<inline-formula>
Formula, Inline
Mathematical equation, expression, or formula that is to be displayed inline. The
mathematics itself can be expressed as ASCII characters, as a graphic, or using TeX,
LaTeX, or MathML mathematics expressions.
Remarks
Some print-oriented tag sets use a specific element to indicate “go into math mode or math font here”. While that was not the intended usage of this element, in nearly all cases the text inside such math-changes is a mathematical expression. It would not be incorrect to use this element to mark such material; however, some users may find this tagging undesirable.
Attributes
Content Model
<!ELEMENT inline-formula %inline-formula-model; >
Expanded Content Model
(#PCDATA | bold | fixed-case | italic | monospace | overline | roman | sans-serif | sc | strike | underline | ruby | alternatives | inline-graphic | private-char | chem-struct | inline-formula | tex-math | mml:math | named-content | styled-content | sub | sup)*
Description
Any combination of:
- Text, numbers, or special characters
- Emphasis Elements
- <alternatives> Alternatives For Processing
- Inline Display Elements
- <chem-struct> Chemical Structure (Display)

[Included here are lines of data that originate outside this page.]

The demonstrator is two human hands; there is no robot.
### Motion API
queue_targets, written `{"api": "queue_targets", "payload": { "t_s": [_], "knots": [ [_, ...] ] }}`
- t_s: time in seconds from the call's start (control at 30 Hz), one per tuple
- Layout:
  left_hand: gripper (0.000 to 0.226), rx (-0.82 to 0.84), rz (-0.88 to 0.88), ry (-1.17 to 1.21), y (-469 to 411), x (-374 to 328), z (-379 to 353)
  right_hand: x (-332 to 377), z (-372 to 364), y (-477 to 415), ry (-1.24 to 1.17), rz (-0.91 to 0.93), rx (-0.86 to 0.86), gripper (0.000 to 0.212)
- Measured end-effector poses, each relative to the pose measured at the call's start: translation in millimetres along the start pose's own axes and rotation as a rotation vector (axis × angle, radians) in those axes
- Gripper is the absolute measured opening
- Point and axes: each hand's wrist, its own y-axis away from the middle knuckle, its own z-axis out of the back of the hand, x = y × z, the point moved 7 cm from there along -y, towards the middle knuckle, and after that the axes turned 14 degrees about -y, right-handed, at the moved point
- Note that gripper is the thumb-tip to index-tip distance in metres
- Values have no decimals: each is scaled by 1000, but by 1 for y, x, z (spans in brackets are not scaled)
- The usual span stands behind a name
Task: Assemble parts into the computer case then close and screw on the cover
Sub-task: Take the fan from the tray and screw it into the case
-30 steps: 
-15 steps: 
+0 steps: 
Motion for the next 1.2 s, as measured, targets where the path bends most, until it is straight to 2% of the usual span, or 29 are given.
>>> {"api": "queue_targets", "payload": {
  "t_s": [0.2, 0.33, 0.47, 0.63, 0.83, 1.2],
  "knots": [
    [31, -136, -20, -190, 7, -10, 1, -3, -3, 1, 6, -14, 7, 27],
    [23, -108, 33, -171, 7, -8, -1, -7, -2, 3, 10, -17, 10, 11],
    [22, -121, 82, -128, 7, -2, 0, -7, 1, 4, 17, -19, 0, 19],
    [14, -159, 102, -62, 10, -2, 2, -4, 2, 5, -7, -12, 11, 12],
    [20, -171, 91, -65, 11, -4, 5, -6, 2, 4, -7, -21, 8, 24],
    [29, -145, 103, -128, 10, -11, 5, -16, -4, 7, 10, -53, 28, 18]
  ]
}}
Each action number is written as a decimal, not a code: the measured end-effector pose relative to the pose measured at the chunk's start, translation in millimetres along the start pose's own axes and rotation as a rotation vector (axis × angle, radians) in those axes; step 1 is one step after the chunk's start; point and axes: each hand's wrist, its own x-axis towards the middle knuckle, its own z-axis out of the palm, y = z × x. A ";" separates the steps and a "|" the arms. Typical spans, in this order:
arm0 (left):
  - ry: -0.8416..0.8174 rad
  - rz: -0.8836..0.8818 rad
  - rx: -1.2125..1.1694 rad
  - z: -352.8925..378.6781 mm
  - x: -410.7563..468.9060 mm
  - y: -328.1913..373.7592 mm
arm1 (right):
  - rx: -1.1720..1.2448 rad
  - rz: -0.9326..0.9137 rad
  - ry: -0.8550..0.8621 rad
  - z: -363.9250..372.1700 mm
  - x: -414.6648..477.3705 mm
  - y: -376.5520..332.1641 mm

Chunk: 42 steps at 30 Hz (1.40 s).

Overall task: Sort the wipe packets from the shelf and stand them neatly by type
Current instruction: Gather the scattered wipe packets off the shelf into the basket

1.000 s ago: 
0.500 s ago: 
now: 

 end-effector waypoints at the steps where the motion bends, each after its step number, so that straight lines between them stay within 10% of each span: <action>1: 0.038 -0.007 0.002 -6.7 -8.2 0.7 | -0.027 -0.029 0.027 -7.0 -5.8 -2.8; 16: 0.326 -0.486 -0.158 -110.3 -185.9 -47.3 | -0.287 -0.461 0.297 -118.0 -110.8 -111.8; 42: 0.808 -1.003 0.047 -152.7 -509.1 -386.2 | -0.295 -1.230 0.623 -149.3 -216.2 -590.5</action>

- <inline-formula> Formula, Inline
- Math Elements
- <named-content> Named Special (Subject) Content
- <styled-content> Styled Special (Subject) Content
- Baseline Change Elements
This element may be contained in:
<addr-line>, <alt-title>, <article-title>, <attrib>, <award-id>, <bold>, <collab>, <comment>, <compound-kwd-part>, <compound-subject-part>, <conf-theme>, <def-head>, <disp-formula>, <element-citation>, <fixed-case>, <funding-source>, <inline-formula>, <italic>, <label>, <license-p>, <meta-value>, <mixed-citation>, <monospace>, <named-content>, <overline>, <p>, <product>, <roman>, <sans-serif>, <sc>, <strike>, <styled-content>, <sub>, <subject>, <subtitle>, <sup>, <supplement>, <td>, <term>, <term-head>, <th>, <title>, <trans-subtitle>, <trans-title>, <underline>, <verse-line>
Example 1
As part of an abstract paragraph:
...
<abstract>
<p>This is the third and last part of the volume devoted to solubility data of rare
earth metal chlorides in water and in ternary and quaternary aqueous systems.
Compilations of all available experimental data for each rare earth metal chloride
are introduced with a corresponding critical evaluation. Every such evaluation
contains a tabulated collection of all solubility results in water, a scheme of the
water-rich part of the equilibrium
<inline-formula>
<mml:math display="inline" overflow="scroll"
xmlns:mml="http://www.w3.org/1998/Math/MathML">
<mml:mrow>
<mml:mi mathvariant="normal">Ln</mml:mi>
<mml:msub>
<mml:mi mathvariant="normal">Cl</mml:mi>
<mml:mn>3</mml:mn>
</mml:msub>
<mml:mo>–</mml:mo>
<mml:msub>
<mml:mi mathvariant="normal">H</mml:mi>
<mml:mn>2</mml:mn>
</mml:msub>
<mml:mi mathvariant="normal">O</mml:mi>
</mml:mrow>
</mml:math>
</inline-formula> phase diagram, solubility equation(s), a selection of suggested
solubility data, and a brief discussion of the multicomponent systems. Because
the ternary and quaternary systems were almost never studied more than once,
no critical evaluations or systematic comparisons of such data were possible.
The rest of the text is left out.